Grossman graduated from Cornell University in 1975 and Riverdale Country School in 1971. She was a full-time folksinger from 1975–83 and her folk album Roseville Fair was released in 1980, and MP3s from it are available on her website. She also played on Archie Fisher's 1976 LP The Man With a Rhyme.
In 1987, she founded the magazine The Skeptic in the United Kingdom and edited it for two years, resuming the editorship from 1999 to 2001. As founder and editor, she has appeared on numerous UK TV and radio programmes.
Her credits since 1990 include work for Scientific American, The Guardian, and the Daily Telegraph, as well as New Scientist, Wired and Wired News, and The Inquirer for which she wrote a regular weekly net.wars column. That column continues in NewsWireless and on her own site every Friday. She was a columnist for Internet Today from July 1996 until it closed in April 1997, and together with Dominic Young ran the Fleet Street Forum on CompuServe UK in the mid-1990s. She also sometimes writes about tennis.

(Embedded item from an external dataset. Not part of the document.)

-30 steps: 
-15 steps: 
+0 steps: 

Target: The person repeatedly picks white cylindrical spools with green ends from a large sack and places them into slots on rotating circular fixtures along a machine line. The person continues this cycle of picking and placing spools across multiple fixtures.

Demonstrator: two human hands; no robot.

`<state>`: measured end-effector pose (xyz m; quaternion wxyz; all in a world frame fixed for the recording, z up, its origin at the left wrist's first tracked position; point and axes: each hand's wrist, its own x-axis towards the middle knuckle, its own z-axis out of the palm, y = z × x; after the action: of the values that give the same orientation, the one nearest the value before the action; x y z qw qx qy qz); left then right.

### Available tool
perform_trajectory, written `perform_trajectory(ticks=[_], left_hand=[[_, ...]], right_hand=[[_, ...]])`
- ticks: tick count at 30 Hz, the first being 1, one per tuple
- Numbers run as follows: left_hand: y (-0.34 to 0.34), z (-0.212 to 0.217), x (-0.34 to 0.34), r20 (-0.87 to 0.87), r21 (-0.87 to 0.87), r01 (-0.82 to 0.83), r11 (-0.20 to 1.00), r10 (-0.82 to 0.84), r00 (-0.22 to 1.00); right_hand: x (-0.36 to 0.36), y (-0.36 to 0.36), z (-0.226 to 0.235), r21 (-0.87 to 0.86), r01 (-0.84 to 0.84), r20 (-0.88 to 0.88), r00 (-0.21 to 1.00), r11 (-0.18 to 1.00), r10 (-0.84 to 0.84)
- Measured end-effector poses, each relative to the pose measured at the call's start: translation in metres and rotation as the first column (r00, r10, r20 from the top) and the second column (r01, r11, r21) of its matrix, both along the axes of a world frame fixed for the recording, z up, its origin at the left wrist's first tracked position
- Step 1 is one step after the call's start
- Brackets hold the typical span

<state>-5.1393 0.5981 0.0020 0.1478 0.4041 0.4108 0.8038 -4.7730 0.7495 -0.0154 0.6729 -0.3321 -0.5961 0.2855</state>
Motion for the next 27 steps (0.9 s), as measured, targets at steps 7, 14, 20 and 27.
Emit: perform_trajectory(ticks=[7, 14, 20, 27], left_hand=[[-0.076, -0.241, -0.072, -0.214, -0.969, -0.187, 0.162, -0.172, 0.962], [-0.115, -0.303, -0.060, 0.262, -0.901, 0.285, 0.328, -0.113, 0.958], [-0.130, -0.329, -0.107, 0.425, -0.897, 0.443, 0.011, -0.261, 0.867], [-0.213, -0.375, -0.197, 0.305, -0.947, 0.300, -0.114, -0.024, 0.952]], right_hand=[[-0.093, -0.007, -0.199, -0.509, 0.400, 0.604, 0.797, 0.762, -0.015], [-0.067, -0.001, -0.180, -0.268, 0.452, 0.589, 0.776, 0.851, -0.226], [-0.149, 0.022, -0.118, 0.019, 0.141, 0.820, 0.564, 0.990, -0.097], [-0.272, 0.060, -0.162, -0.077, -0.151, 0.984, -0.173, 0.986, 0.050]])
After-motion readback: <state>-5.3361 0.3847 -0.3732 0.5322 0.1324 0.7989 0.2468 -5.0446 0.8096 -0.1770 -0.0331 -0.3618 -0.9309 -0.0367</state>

She edited an anthology of interviews with leading computer industry figures taken from the pages of the British computer magazine Personal Computer World. Entitled Remembering the Future, it was published in January 1997 by Springer Verlag. Her 1998 book net.wars was one of the first to have its full text published on the Web. She was a member of the external advisory board of the Intellectual Property and Law Centre at Edinburgh University (the board was disbanded after the centre became established). She was president of the Cornell Folk Song Club, the oldest university-affiliated, student-run folk song club in the US, from 1973 to 1975.

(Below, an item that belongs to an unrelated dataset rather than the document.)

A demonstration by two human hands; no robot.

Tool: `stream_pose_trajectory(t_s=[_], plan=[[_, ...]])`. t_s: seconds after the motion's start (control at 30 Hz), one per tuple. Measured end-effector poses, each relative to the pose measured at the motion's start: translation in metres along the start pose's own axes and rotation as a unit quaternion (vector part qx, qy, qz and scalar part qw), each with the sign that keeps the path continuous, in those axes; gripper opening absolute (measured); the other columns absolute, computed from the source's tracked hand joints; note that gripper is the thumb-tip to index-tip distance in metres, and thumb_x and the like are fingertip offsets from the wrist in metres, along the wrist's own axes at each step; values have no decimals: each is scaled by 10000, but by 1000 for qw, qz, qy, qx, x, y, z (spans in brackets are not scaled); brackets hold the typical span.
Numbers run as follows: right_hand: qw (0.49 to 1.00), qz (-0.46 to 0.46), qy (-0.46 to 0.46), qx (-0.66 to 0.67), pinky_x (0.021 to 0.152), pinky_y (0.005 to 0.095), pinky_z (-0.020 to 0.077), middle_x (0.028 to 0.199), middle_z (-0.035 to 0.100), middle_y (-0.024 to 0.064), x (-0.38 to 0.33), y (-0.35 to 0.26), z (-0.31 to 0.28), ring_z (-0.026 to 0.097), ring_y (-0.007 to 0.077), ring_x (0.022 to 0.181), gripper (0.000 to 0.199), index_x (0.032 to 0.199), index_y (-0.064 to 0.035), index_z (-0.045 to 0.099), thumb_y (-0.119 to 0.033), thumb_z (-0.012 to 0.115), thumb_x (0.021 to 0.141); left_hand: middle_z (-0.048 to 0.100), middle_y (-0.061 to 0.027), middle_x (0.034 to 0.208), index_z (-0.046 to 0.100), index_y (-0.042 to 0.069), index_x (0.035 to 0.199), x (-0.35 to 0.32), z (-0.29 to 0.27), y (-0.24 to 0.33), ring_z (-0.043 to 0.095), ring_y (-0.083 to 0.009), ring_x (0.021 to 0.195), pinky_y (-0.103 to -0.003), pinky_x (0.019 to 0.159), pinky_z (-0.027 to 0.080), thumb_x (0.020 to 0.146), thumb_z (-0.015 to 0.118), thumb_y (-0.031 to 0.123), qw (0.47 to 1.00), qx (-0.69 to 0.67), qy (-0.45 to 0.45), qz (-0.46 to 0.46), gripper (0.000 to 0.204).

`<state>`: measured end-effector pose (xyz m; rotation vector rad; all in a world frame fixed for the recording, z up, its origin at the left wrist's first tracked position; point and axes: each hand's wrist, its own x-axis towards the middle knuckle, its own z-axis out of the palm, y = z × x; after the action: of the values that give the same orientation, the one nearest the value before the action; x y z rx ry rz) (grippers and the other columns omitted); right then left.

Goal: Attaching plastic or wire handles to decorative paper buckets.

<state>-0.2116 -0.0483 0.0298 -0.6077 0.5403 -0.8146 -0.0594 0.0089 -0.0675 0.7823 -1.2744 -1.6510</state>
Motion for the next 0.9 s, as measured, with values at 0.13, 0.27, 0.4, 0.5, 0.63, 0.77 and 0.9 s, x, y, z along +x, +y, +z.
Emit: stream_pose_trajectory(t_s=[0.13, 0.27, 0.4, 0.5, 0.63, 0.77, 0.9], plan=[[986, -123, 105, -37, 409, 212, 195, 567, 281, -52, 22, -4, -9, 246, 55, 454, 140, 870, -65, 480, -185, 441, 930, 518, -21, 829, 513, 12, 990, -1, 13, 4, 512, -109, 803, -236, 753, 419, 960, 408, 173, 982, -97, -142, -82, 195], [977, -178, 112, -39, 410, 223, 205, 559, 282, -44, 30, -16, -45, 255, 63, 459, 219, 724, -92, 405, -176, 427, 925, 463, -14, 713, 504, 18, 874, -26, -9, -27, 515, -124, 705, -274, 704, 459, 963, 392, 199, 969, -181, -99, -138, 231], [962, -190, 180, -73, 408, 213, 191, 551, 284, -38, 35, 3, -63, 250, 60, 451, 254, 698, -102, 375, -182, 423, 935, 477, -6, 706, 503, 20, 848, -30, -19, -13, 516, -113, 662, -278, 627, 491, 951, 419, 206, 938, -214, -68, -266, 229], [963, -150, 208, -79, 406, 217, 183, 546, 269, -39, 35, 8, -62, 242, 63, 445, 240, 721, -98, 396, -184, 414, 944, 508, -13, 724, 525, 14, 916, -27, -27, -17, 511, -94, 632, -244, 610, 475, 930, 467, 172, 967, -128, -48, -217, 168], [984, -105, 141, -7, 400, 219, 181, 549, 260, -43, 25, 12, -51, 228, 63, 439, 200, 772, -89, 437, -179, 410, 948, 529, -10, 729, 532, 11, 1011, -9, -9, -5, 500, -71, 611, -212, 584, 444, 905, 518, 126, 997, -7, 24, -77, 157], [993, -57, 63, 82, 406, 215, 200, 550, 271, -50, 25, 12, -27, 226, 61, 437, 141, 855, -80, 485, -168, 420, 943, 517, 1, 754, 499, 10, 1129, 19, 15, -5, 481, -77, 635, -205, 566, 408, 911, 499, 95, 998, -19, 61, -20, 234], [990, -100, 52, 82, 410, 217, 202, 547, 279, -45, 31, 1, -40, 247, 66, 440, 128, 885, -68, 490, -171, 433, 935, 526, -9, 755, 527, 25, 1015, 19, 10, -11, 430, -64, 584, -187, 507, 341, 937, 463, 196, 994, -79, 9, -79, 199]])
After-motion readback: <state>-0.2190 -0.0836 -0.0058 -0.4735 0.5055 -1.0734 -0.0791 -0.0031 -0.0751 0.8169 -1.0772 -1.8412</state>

She sits on the executive committee of the Association of British Science Writers and the Advisory Councils of the Open Rights Group and Privacy International. In February 2011 Grossman was elected as a Fellow of the Committee for Skeptical Inquiry.In 2013, Grossman was the winner of the Enigma Award, part of the BT Information Security Journalism Awards, "for her dedication and outstanding contribution to information security journalism, recognising her extensive writing on the subject for several publications over a number of years".